*GOAL OF THE EXERCISE*. What is needed is the full listing written out exactly, minus the pictures.

Top of DATASET SECTION

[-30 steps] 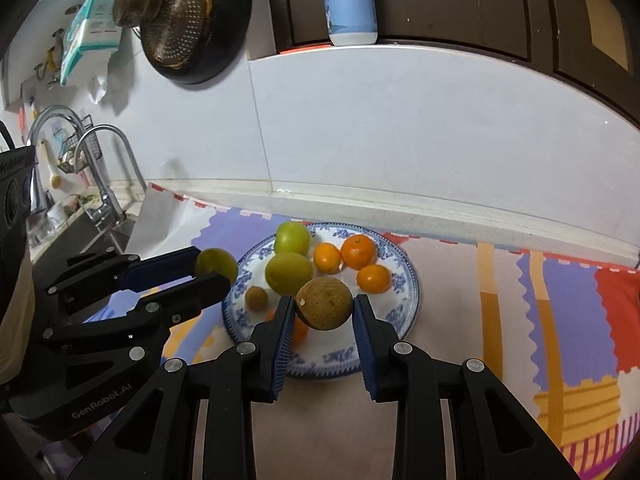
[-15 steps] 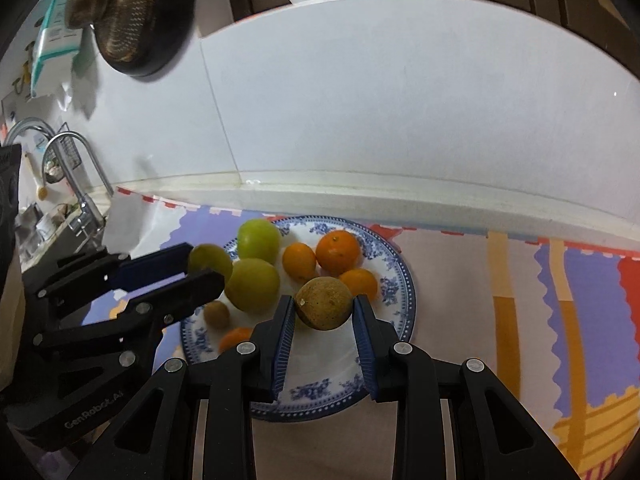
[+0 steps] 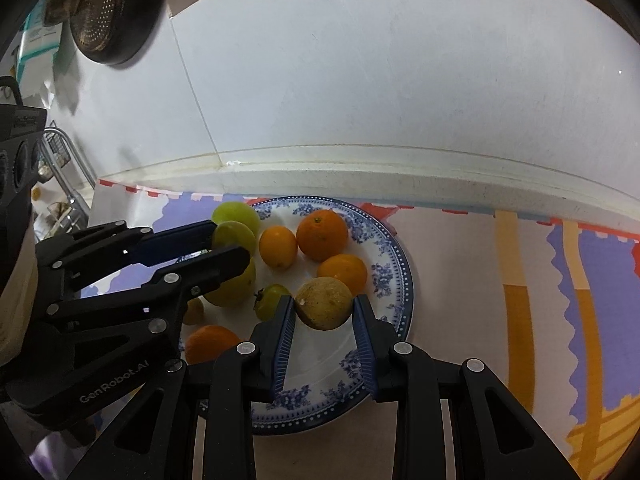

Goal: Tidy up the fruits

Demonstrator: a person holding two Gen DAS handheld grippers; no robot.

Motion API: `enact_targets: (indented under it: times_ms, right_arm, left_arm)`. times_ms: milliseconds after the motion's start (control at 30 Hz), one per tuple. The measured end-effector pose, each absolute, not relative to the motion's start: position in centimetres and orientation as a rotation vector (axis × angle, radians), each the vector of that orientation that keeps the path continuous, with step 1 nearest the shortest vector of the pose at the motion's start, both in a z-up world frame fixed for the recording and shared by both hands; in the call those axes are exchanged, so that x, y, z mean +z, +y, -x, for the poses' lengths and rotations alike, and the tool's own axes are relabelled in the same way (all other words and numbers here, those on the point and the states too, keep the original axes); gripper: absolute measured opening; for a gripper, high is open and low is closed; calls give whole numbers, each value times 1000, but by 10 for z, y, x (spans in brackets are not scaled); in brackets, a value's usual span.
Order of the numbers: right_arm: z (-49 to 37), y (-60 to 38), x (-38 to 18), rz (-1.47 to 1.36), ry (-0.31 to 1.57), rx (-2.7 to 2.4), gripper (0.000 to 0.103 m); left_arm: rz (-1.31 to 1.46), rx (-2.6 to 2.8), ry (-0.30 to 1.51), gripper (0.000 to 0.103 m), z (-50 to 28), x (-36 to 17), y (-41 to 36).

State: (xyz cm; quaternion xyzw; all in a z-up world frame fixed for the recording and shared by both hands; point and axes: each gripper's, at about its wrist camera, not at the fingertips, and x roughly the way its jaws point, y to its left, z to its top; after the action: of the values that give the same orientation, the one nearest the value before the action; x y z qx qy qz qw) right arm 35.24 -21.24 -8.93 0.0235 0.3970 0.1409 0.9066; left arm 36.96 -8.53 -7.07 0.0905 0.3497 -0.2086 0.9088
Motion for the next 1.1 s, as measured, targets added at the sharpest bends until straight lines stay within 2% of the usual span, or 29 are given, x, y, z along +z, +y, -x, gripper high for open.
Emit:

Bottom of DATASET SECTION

*WRITTEN REPLY*.
[-30 steps] 
[-15 steps] 
[+0 steps] 

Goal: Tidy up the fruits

Demonstrator: a person holding two Gen DAS handheld grippers; no robot.

Motion API: `enact_targets: (indented under it: times_ms, right_arm, left_arm)`. times_ms: milliseconds after the motion's start (control at 30 Hz), one per tuple. The measured end-effector pose, each absolute, not relative to the motion's start: position in centimetres and orientation as a rotation vector (axis × angle, radians), each the vector of that orientation that keeps the path continuous, with step 1 nearest the shortest vector of the pose at the motion's start, both in a z-up world frame fixed for the recording and shared by both hands; in the call those axes are exchanged, so that x, y, z mean +z, +y, -x, for the poses' lengths and rotations alike, and the tool's own axes are relabelled in the same way (all other words and numbers here, those on the point and the states too, keep the original axes); gripper: absolute measured opening; for a gripper, high is open and low is closed; calls give whole numbers, each value times 1000, but by 10 for z, y, x (spans in brackets are not scaled); in brackets, a value's usual span.
Order of the numbers: right_arm: z (-49 to 37), y (-60 to 38), x (-38 to 18), rz (-1.47 to 1.36), ry (-0.31 to 1.57), rx (-2.7 to 2.4), gripper (0.000 to 0.103 m); left_arm: rz (-1.31 to 1.46), rx (-2.6 to 2.8), ry (-0.30 to 1.51), gripper (0.000 to 0.103 m), z (-50 to 28), x (-36 to 17), y (-41 to 36).

State: (xyz cm; quaternion xyzw; all in a z-up world frame fixed for the recording and shared by both hands; point and axes: each gripper's, at about its wrist camera, not at the fingertips, and x roughly the way its jaws point, y to its left, z to its top; after the action: of the values that give the same orientation, the one nearest the value before the action; x y z qx qy qz qw) right arm 35.24 -21.24 -8.93 0.0235 0.3970 0.1409 0.9066; left arm 36.96 -8.53 -7.07 0.0905 0.3497 -0.2086 0.9088
Motion for the next 1.1 s, as measured, targets added at the sharpest bends until straight lines stay within 2% of the usual span, or 29 are given, x, y, z along +z, +y, -x, gripper high for open.
Emit:

This output contains the full answer.